Васька промычал что–то нечленораздельное, и глаз у него закрылся. Михайловна еще больше испугалась. Она попыталась тащить цыгана, но силушки не хватило. Поколотить, чтобы он снова пришел в себя, рука у нее больше не поднималась. Бабка разволновалась, хваталась то за голову, то за Ваську, пока не решилась бросить
И уже вдвоем с Егоркой они кое–как затащили цыгана в дом. Раздели, посмотрели, насколько все серьезно, но ничего толком не определили. Васька стонал и ничего объяснить не мог. Михайловну трясло мелкой дрожью, и она все пыталась сделать что–то нужное, но не знала что и просто металась по комнате.
— Да ни хрена с ним не сделается, — пожал плечами Егорка. — Алкоголики,
бля, — они живучие. Говорят типа с многоэтажки может такой клиент сверзиться — и ни фига, проспался и пошкандыбал себе.
Успокаивая бабку, он нашел у Васьки заначенную чекушку:
— Ща мы его полечим бравинтой, — и влил в цыгана стопку водки.
Васька и правда ожил, зашевелился.
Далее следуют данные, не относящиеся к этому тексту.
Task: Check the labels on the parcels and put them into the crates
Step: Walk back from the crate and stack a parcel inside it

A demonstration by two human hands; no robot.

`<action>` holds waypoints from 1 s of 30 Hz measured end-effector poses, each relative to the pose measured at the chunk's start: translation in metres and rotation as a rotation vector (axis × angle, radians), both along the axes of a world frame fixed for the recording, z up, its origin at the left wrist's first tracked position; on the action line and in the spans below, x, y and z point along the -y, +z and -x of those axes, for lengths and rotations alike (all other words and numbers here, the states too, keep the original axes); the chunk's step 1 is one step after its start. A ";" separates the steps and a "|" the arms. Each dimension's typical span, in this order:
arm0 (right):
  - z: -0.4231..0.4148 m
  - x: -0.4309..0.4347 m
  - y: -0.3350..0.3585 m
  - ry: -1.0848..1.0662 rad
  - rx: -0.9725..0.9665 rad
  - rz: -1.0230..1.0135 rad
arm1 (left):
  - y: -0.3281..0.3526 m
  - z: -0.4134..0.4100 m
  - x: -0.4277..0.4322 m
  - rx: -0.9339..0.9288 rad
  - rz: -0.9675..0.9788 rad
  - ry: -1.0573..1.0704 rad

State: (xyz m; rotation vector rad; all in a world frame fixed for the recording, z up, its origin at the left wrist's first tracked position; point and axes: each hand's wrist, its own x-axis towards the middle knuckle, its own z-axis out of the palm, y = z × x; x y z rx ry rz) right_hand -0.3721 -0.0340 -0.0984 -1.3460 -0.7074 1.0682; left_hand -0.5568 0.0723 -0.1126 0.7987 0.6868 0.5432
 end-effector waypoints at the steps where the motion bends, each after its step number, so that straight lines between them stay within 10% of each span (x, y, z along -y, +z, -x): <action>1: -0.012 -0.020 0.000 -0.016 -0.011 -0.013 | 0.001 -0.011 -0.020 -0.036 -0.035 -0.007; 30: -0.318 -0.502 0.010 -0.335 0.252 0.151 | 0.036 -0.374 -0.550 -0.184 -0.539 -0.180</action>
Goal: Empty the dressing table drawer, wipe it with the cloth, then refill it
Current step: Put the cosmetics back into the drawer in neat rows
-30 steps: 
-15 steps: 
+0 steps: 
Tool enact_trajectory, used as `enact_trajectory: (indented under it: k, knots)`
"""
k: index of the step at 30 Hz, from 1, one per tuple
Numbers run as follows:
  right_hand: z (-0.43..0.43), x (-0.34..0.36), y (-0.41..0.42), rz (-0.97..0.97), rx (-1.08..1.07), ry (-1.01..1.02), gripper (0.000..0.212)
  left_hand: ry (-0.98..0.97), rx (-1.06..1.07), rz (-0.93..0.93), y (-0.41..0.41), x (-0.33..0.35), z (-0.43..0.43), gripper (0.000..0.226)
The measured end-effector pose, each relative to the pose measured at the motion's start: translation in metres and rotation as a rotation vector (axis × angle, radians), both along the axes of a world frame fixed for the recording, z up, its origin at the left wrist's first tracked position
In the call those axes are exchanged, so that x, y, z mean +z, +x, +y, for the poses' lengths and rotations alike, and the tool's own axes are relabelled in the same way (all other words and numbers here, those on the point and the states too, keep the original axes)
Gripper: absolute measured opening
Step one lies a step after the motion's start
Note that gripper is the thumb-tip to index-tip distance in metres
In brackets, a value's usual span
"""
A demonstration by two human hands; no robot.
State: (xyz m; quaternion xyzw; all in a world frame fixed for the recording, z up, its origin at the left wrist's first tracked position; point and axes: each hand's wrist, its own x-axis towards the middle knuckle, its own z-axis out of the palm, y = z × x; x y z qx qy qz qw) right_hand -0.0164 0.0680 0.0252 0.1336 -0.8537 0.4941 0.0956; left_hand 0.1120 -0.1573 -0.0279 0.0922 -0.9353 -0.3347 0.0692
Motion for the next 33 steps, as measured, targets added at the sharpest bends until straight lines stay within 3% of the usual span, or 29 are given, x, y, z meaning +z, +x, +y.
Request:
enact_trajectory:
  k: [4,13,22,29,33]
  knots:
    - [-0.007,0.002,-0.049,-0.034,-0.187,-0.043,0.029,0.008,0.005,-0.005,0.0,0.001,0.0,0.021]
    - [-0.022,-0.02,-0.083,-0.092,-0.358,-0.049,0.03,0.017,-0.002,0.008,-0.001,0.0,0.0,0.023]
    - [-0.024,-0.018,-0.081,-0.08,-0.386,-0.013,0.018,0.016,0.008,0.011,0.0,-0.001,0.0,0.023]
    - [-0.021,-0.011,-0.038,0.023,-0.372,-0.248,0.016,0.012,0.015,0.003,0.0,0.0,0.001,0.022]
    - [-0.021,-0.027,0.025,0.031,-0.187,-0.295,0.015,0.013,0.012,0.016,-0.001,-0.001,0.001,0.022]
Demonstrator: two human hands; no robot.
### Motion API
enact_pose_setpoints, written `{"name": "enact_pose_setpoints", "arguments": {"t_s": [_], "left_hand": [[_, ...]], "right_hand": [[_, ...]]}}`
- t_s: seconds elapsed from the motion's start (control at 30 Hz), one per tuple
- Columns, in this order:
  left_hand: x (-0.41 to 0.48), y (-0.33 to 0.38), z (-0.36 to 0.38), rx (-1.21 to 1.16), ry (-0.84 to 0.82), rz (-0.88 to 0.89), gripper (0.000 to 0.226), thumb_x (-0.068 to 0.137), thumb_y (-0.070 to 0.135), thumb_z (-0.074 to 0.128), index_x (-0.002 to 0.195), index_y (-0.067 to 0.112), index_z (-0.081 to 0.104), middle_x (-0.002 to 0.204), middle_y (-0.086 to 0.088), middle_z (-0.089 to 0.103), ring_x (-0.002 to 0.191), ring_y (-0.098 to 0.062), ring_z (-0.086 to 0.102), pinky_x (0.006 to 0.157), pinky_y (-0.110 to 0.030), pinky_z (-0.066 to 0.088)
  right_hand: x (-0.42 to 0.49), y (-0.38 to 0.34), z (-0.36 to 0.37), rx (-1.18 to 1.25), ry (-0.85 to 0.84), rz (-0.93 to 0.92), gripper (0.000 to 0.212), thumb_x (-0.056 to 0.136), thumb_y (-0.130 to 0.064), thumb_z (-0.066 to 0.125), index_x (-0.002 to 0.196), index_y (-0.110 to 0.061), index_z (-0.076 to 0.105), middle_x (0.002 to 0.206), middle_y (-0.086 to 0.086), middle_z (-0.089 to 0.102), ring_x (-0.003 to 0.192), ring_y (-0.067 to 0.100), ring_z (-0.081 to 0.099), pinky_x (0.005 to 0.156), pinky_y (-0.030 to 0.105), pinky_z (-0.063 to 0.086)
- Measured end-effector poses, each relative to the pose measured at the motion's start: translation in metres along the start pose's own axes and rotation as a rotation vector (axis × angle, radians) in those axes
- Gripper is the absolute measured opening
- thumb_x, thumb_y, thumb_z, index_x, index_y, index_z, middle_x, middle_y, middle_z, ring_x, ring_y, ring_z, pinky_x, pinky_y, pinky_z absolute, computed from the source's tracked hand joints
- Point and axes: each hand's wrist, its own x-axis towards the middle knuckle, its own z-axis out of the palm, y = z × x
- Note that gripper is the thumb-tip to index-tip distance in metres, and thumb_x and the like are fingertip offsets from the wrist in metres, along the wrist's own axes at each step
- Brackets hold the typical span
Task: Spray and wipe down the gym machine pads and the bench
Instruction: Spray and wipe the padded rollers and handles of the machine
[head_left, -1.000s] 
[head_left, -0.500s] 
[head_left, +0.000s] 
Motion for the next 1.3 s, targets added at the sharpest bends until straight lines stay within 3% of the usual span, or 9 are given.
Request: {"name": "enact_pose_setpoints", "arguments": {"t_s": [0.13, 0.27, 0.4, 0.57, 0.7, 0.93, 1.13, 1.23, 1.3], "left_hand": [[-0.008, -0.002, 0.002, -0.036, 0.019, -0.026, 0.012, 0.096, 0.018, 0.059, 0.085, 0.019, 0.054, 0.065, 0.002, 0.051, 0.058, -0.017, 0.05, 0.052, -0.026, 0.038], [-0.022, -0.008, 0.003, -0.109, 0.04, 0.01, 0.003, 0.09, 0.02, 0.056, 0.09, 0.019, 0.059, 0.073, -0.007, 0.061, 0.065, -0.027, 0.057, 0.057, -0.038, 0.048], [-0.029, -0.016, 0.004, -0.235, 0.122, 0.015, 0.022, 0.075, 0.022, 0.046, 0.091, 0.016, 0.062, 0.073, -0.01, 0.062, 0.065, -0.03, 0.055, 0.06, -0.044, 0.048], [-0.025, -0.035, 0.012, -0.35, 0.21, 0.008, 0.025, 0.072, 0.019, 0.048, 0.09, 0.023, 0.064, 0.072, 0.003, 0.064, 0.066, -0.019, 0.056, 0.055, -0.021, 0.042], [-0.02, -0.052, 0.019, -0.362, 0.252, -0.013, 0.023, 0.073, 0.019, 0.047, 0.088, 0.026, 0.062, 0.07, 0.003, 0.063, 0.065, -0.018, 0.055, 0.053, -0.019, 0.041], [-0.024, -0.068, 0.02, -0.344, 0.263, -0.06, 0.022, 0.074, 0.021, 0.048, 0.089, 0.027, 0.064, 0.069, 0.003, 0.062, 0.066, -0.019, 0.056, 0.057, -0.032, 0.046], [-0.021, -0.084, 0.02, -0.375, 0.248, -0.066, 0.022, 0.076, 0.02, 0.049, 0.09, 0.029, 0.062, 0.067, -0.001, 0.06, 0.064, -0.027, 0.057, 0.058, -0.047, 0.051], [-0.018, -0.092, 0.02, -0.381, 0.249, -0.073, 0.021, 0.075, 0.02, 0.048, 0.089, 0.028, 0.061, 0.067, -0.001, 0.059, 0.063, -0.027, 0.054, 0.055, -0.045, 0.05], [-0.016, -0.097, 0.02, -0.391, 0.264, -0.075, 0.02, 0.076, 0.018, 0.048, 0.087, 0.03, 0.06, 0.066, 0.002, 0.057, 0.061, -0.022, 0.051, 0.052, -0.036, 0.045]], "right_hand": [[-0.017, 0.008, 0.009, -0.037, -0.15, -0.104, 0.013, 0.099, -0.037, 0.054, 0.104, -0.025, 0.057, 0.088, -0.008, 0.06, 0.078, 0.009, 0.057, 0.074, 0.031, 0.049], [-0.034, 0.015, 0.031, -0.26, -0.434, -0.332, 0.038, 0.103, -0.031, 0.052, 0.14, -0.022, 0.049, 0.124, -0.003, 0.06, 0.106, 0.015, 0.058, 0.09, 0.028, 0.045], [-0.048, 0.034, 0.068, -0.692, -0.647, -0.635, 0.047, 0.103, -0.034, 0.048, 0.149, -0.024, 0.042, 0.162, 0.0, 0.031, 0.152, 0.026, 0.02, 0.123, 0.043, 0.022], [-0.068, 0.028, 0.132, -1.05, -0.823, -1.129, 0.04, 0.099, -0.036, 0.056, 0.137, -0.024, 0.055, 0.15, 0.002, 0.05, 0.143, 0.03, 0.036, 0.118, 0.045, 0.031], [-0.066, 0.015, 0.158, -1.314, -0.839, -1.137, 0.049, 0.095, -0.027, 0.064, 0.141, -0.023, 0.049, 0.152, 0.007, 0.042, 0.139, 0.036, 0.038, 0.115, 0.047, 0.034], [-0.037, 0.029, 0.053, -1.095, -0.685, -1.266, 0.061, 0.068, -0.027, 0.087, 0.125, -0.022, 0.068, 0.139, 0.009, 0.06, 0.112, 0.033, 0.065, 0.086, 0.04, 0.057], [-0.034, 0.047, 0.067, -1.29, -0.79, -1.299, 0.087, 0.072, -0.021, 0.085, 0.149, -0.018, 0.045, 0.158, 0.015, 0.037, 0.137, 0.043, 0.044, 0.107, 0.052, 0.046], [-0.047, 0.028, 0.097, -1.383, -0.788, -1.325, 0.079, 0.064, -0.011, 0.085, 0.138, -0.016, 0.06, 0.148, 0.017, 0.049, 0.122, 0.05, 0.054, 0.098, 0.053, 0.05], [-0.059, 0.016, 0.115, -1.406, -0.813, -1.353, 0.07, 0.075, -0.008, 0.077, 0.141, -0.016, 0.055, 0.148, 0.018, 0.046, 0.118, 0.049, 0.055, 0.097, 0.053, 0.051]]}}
Не глядя, на ощупь, ухватил Михайловну за подол, попытался притянуть к себе, шепча:
— Михайловна, не бойся, у цыгана три души — четвертая конь, цыгана убить трудно…
На Михайловну неожиданно накатила удушливая волна негодования: обманул, прикинулся, заставил распереживаться…
— Достал ты меня, сил моих больше нету с вами со всеми возиться!
Васька продолжал что–то лепетать — ее передернуло от брезгливости. Ей стало противно и от Васьки, и от ситуации, и от самой себя. Зло поджав губы, Михайловна вырвалась из Васькиной хватки. Его голова с закрытыми глазами, грязными усами и бородкой, синяками, слюнявыми губами нелепо откинулась на подушку.
Егорка по–хозяйски поискал закусь, не нашел, все равно плеснул себе водки и, не глядя на них, выпил.
— Цыгана отметелили, — буркнула Михайловна, заглянув к Кузьминичне в комнату.
Та неодетая сидела на кровати, сложив руки на коленках, с торжественно–глупым счастливым лицом и едва заметными ручейками слез на щеках.
— Цыгана, говорю, избили, — повторила Михайловна, думая, что Кузьминична не расслышала. — Чё сидишь как мумия? Слезай с кровати. Нет чтобы чаю
поставить — расселась, барыня хренова!
— Михайловна-а, — протянула Кузьминична, — я так тебя люблю… — но тут же спохватилась: — Я сейчас, сейчас, оденусь и все зроблю… А шо надо–то?
Михайловна, подождав пока она оденется, действительно подробнейшим образом объяснила, как поставить чай, где взять дрова и как затопить печь. А сама сидела за столом на кухне все в тех же грязных галошах, пиджаке, лишь спустив на плечи платок, и негромко, почти сама себе, рассказывала про Ваську.
— Ой, — удивилась Кузьминична, когда до нее потихоньку дошел смысл ее
слов, — а как же?
Она тщетно пыталась растопить печь. Михайловна всего этого как будто не видела.
— Помолиться надо, — Кузьминична перестала раздувать огонь и замерла.
— Помолись, помолись за Ваську, — неожиданно согласилась Михайловна.
— Не за Ваську. За других. За тех, кто бил. За Васькой же Бог, та он же ж его душу спасает. А воны свою душу сгубили — за ихние души молиться надо, — Кузьминична аж светилась вся.